## MATERIAL PROVIDED
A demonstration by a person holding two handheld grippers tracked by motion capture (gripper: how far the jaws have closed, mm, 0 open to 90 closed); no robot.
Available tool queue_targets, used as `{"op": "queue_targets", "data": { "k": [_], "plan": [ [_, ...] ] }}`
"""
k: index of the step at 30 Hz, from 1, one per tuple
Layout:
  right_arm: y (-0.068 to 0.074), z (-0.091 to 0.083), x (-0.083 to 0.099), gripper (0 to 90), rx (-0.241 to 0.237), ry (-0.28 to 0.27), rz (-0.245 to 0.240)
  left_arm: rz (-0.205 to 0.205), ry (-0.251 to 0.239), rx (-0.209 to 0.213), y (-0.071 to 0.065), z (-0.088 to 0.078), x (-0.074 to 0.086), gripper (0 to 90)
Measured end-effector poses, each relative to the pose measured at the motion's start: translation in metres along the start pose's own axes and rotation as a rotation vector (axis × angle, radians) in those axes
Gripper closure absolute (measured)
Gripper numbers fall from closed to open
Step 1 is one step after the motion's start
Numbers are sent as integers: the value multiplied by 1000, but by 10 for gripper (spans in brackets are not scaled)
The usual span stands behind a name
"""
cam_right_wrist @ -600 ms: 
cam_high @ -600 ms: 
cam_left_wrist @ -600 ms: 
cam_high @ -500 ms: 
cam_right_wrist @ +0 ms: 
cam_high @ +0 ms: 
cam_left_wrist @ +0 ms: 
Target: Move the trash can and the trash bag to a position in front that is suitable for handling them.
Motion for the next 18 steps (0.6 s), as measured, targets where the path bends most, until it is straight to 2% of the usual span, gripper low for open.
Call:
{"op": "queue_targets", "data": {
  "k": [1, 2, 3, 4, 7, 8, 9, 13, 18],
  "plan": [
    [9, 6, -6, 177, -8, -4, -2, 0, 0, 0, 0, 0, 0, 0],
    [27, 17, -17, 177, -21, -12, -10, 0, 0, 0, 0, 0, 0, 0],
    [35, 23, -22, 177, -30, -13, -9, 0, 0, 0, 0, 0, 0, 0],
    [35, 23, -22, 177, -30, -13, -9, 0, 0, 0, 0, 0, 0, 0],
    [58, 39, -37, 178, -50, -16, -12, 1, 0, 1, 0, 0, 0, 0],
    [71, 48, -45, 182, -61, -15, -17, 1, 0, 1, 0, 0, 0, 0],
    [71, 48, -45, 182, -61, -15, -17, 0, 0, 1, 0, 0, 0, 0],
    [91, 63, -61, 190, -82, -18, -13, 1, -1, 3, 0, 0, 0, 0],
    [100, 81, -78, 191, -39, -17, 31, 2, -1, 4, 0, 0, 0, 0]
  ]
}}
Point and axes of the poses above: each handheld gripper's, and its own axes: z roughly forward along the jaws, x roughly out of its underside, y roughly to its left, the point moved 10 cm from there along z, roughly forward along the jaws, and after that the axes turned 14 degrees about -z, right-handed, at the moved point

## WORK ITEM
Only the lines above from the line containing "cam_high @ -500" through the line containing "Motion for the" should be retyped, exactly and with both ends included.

## FINISHED TASK
cam_high @ -500 ms: 
cam_right_wrist @ +0 ms: 
cam_high @ +0 ms: 
cam_left_wrist @ +0 ms: 
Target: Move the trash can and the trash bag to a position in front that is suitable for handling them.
Motion for the next 18 steps (0.6 s), as measured, targets where the path bends most, until it is straight to 2% of the usual span, gripper low for open.

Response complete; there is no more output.